**What is expected:**
For the data below, report the number of lines that contain the string "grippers" and nothing else.

Items from a dataset:
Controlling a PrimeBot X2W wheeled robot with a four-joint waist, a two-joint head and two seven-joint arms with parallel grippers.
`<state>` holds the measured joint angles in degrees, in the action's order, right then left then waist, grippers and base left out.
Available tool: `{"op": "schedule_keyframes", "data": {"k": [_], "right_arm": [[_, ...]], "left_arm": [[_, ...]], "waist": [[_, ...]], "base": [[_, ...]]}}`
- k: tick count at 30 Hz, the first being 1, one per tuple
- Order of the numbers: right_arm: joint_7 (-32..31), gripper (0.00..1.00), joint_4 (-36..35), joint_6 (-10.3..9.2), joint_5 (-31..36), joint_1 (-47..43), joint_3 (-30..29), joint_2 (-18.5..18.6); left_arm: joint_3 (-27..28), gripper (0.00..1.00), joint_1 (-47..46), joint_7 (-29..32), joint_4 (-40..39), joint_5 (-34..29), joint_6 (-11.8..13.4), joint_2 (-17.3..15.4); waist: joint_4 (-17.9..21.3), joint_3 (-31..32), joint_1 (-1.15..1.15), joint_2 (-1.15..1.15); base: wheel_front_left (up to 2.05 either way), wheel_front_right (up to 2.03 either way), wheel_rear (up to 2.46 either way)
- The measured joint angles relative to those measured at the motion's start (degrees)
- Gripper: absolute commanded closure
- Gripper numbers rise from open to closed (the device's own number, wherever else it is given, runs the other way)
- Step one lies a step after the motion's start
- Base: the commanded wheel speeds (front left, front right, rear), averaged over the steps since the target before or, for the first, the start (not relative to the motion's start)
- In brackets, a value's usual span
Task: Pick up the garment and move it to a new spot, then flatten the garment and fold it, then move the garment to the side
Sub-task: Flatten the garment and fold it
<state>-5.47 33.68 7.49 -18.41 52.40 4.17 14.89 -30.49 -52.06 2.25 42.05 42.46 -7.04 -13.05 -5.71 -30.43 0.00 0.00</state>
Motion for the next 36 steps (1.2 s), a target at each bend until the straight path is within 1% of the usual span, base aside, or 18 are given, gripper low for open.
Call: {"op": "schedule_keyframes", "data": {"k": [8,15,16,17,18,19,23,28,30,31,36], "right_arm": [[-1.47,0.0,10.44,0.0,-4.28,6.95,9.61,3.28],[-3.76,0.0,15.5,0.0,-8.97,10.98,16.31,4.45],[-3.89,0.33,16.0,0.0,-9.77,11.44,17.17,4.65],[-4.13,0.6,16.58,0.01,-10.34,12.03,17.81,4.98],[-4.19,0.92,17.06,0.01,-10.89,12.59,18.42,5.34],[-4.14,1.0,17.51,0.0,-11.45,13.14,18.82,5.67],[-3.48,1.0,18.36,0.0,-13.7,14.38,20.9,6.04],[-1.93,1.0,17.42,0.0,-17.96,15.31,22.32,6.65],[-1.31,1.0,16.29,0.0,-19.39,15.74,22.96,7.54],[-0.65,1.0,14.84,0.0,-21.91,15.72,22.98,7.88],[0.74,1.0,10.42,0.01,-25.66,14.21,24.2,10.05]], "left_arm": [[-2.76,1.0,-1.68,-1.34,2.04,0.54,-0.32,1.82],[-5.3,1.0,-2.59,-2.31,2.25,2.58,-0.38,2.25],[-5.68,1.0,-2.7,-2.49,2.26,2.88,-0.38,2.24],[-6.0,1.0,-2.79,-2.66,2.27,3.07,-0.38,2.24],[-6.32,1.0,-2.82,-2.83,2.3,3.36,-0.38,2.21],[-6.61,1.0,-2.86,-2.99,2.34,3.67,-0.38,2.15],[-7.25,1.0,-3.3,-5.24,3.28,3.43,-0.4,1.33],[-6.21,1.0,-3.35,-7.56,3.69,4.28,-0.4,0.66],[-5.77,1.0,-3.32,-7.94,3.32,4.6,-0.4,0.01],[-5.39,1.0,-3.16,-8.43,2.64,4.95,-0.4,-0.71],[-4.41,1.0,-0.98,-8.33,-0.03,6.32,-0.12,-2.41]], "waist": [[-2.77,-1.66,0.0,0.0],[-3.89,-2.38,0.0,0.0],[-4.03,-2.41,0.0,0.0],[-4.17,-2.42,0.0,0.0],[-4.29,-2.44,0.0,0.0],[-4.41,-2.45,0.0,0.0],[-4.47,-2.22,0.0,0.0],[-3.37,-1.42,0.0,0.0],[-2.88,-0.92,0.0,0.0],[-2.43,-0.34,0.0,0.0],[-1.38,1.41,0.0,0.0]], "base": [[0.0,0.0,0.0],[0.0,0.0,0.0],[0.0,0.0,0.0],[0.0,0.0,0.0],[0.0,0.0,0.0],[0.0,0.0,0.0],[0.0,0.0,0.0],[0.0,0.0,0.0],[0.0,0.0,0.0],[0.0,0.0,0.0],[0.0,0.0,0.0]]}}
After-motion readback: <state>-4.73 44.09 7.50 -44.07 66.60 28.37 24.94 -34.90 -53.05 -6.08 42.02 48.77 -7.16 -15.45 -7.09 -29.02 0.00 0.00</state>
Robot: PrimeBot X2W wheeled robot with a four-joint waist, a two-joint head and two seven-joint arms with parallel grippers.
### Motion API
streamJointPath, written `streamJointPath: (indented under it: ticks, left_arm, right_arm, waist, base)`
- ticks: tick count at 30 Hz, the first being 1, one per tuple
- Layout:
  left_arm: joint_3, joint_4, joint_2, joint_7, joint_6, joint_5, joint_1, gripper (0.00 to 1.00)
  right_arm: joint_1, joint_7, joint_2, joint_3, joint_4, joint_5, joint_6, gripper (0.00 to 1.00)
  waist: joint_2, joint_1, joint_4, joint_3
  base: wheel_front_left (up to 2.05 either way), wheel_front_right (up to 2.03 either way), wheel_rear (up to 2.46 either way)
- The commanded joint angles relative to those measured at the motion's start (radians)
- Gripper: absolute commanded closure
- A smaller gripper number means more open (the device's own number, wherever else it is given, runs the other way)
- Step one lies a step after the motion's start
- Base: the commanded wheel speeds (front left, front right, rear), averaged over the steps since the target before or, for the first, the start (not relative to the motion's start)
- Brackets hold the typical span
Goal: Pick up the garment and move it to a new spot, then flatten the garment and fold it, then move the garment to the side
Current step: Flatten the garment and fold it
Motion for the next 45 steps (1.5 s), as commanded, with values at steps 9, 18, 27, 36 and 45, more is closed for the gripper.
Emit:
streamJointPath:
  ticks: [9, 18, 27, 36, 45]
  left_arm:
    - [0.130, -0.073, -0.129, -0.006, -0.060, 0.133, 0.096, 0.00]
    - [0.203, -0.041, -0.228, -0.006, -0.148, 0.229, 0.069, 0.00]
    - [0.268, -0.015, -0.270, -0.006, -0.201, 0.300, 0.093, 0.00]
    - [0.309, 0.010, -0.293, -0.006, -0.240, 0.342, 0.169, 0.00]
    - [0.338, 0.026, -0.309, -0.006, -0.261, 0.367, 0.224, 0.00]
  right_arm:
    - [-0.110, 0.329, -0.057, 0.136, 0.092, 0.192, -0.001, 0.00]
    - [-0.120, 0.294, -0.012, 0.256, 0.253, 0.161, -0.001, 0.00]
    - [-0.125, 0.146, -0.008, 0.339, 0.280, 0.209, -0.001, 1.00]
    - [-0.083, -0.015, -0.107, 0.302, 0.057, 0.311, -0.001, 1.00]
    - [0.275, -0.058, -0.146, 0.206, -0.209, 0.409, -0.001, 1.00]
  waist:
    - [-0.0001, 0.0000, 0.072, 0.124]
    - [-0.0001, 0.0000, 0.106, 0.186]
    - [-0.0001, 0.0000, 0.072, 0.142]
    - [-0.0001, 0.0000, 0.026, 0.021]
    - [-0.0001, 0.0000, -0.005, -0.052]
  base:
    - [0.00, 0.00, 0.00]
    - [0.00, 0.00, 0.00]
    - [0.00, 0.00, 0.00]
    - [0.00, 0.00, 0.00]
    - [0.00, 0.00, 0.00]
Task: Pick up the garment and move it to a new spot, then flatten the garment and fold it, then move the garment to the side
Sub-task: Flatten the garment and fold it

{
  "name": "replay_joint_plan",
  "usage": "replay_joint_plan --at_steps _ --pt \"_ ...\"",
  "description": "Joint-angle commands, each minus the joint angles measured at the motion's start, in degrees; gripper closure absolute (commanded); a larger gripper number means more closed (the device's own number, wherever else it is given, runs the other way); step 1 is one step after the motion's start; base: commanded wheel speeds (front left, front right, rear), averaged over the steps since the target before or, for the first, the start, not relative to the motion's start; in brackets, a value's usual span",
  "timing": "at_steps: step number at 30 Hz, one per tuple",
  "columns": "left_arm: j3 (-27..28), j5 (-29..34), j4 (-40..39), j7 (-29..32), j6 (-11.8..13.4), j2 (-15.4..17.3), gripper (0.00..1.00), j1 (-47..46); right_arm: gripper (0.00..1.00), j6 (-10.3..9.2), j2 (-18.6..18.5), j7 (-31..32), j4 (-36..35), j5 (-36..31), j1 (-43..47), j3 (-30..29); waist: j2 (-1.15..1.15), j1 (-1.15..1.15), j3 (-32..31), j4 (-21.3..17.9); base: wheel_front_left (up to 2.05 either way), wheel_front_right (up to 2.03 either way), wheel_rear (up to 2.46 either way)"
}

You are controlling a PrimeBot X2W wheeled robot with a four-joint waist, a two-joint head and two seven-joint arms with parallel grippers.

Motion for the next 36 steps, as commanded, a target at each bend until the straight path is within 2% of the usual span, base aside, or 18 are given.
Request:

**Output:**
4